Open health: propaganda enganosa?

Por Carlos Octávio Ocké-Reis e Luiz Vianna Sobrinho*, especial para o Blog da Saúde

No Brasil, a pandemia da covid-19 provocou até agora a morte de 655 mil pessoas.

Nos parece claro que o negacionismo do governo federal foi o principal responsável por esse número de óbitos.

Viu-se, no lugar de transparência, uma defesa insana, do ponto de vista das evidências científicas utilizadas em todo o mundo, de medidas que seguiam apenas a orientação de sua política (sic), situação da qual nos envergonhamos frente às entidades sanitárias e acadêmicas do Brasil e do exterior.

Não fossem os esforços de estados e municípios, bem como de instituições como a Fiocruz, além da dedicação dos profissionais da saúde para mitigar a dor e o sofrimento da população, a tragédia social teria sido mais grave.
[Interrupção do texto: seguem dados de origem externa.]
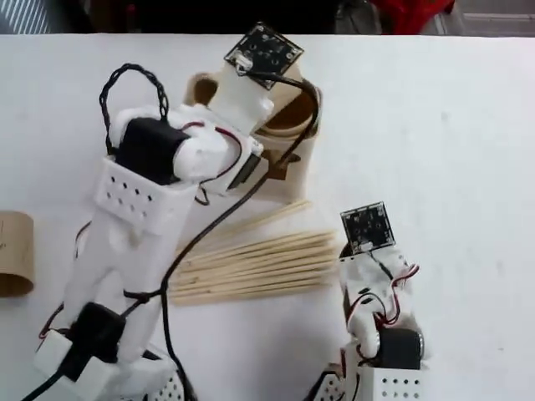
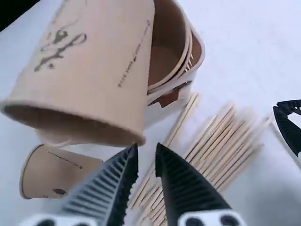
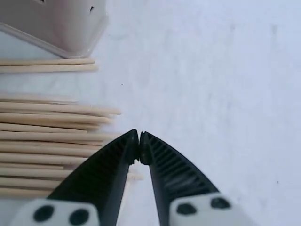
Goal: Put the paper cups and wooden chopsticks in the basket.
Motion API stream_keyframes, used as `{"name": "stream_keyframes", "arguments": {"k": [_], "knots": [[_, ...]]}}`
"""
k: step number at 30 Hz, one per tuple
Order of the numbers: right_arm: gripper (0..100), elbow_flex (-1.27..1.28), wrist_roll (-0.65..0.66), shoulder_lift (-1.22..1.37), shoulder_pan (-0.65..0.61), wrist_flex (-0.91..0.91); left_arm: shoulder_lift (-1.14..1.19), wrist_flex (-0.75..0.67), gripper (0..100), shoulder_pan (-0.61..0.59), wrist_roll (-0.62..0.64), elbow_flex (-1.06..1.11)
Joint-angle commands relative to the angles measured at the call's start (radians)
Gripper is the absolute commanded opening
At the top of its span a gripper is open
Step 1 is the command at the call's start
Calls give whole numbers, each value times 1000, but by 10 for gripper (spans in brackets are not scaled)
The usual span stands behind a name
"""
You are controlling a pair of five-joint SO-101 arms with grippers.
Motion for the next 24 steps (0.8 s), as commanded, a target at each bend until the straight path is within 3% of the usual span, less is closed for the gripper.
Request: {"name": "stream_keyframes", "arguments": {"k": [1,12,20,24], "knots": [[18,-6,-9,-12,10,2,-5,-49,101,-18,-15,-41],[18,-5,-9,-8,-41,7,-7,-178,102,-12,-6,-41],[18,-5,-9,-10,-41,7,2,-402,102,5,-5,-32],[18,-5,-9,-12,-41,7,-12,-397,102,30,-5,-43]]}}
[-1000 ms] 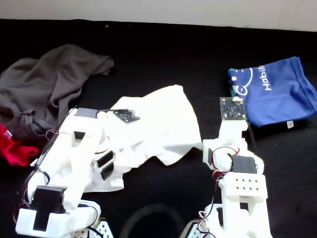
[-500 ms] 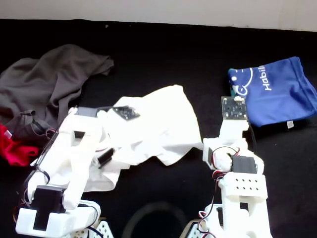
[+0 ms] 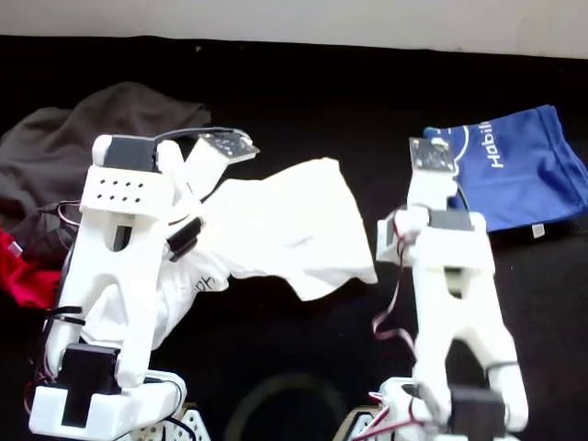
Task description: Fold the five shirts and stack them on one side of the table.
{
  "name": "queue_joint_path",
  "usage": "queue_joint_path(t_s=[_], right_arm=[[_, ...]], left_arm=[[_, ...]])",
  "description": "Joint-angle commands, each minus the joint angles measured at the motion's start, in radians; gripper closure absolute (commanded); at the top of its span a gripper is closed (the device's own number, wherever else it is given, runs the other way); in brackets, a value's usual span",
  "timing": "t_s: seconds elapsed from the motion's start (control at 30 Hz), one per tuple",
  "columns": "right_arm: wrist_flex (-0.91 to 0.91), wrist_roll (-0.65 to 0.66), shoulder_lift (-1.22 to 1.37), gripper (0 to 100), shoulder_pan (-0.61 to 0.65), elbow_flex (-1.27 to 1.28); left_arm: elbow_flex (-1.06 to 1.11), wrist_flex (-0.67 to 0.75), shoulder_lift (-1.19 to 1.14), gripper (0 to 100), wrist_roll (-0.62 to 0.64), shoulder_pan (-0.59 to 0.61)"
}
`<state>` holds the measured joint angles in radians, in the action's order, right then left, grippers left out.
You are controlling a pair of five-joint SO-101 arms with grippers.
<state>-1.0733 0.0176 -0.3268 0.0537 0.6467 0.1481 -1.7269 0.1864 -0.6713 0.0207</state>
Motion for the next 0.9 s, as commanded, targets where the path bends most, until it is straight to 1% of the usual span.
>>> queue_joint_path(t_s=[0.0,0.07,0.17,0.4,0.57,0.7,0.87], right_arm=[[-0.105,-0.008,0.097,80.7,0.036,-0.189],[-0.162,-0.009,0.143,80.7,0.062,-0.265],[-0.196,-0.009,0.213,80.7,0.133,-0.323],[-0.199,-0.005,0.337,80.7,0.291,-0.321],[-0.237,-0.003,0.355,80.7,0.300,-0.331],[-0.341,0.003,0.315,80.7,0.303,-0.331],[-0.412,0.115,0.191,80.7,0.305,-0.309]], left_arm=[[-0.042,-0.014,0.030,99,0.008,0.054],[-0.042,-0.014,0.030,99,0.006,0.097],[-0.021,-0.012,0.021,99,0.006,0.133],[0.012,-0.006,0.024,99,0.006,0.105],[0.010,-0.006,0.025,99,0.006,0.111],[0.010,-0.006,0.022,99,0.006,0.108],[0.010,-0.006,0.022,99,0.006,0.105]])
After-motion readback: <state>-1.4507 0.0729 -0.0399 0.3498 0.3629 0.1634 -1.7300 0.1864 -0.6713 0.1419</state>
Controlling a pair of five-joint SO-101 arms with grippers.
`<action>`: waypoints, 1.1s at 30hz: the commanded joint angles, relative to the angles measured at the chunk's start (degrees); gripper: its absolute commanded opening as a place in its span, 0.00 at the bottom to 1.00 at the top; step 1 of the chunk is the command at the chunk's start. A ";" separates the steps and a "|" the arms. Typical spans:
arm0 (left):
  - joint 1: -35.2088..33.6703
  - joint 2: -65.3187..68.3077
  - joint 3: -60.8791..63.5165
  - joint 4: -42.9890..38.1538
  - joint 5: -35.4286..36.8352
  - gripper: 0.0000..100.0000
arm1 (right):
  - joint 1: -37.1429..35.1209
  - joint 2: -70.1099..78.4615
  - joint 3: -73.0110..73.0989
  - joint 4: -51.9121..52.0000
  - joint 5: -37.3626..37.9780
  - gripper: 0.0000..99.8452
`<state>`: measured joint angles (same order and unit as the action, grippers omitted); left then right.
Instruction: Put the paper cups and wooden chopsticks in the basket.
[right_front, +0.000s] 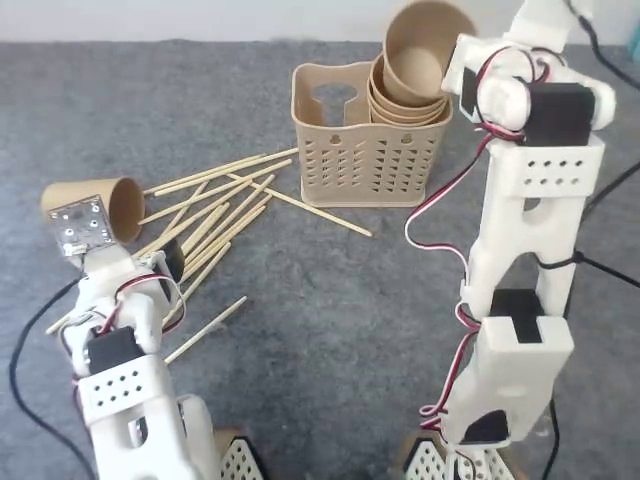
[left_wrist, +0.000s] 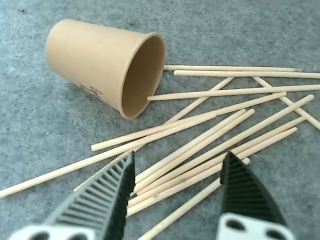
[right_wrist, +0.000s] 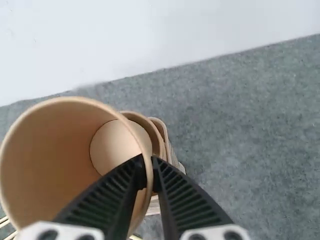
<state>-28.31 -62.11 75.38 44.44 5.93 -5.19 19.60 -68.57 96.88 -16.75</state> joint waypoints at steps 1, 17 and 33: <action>0.44 0.62 -0.57 -1.58 -0.18 0.26 | 0.57 0.31 -1.32 0.40 0.88 0.02; 0.44 0.62 -0.57 -1.58 0.09 0.26 | 3.38 -13.41 0.53 6.37 2.29 0.13; -1.76 0.62 -4.18 -2.11 2.29 0.26 | 10.42 -49.54 59.96 5.23 17.58 0.03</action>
<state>-29.54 -62.11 75.12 44.44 8.40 4.40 -24.09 -17.14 100.84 -3.12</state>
Igualmente, apesar da hegemonia neoliberal, ficou evidente com a flexibilização das regras fiscais que o Estado brasileiro precisa ser fortalecido para garantir o financiamento de uma saúde pública de qualidade para todas e todos brasileiros, desmercantilizando um direito social consagrado na Constituição de 1988.

Nesse cenário, superando o teto de gasto, para tornar o SUS eficiente e sustentável, será necessário ampliar o gasto público per capita em saúde, visando, de um lado, melhorar de suas ações clínicas e epidemiológicas; de outro, a redução dos gastos das famílias e dos empregadores com bens e serviços privados de saúde; e ainda, a indução de um complexo econômico-industrial-digital da saúde no mercado interno.

Nessa linha, será preciso também superar um certo laissez-faire regulatório presente na atuação da ANS perante os planos empresariais, se não bastassem os casos relatados na CPI da covid, em particular sobre a Prevent Sênior, bem como a tentativa de diminuir o rol de procedimentos cobertos pelas operadoras no Superior Tribunal de Justiça.

Vale dizer, o setor vive um processo de financeirização, que promove, a um só tempo, o desfinanciamento do SUS e a privatização do sistema de saúde.

O mercado de planos de saúde passou a funcionar como uma plataforma de acumulação de agentes econômicos que operam na bolsa de valores (“primazia dos acionistas”), favorecendo um movimento selvagem de concentração, por meio de fusões e aquisições, entre donos de planos, hospitais, farmácias, organizações sociais e laboratórios.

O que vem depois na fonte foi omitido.